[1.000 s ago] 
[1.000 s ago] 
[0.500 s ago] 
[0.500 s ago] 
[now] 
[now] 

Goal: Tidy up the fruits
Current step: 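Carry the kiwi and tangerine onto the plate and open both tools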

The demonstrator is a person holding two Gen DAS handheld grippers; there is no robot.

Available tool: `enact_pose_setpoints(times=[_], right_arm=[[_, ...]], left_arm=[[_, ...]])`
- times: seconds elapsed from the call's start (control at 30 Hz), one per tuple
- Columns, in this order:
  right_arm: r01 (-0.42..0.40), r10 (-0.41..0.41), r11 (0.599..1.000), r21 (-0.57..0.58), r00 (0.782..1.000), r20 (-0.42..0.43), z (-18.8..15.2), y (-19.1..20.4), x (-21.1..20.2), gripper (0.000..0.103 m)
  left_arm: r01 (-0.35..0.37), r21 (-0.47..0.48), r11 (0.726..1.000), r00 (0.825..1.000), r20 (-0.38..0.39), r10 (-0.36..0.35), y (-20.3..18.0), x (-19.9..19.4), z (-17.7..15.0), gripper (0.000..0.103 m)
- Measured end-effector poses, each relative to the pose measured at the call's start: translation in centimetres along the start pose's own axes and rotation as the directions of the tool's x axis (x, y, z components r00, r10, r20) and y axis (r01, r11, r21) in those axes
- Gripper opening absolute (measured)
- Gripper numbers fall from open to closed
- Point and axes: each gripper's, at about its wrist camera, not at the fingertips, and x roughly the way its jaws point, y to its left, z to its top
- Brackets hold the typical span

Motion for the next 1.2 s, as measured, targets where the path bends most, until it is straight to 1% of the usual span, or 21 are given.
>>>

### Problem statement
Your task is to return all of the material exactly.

### Your response
[1.000 s ago] 
[1.000 s ago] 
[0.500 s ago] 
[0.500 s ago] 
[now] 
[now] 

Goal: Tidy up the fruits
Current step: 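Carry the kiwi and tangerine onto the plate and open both tools
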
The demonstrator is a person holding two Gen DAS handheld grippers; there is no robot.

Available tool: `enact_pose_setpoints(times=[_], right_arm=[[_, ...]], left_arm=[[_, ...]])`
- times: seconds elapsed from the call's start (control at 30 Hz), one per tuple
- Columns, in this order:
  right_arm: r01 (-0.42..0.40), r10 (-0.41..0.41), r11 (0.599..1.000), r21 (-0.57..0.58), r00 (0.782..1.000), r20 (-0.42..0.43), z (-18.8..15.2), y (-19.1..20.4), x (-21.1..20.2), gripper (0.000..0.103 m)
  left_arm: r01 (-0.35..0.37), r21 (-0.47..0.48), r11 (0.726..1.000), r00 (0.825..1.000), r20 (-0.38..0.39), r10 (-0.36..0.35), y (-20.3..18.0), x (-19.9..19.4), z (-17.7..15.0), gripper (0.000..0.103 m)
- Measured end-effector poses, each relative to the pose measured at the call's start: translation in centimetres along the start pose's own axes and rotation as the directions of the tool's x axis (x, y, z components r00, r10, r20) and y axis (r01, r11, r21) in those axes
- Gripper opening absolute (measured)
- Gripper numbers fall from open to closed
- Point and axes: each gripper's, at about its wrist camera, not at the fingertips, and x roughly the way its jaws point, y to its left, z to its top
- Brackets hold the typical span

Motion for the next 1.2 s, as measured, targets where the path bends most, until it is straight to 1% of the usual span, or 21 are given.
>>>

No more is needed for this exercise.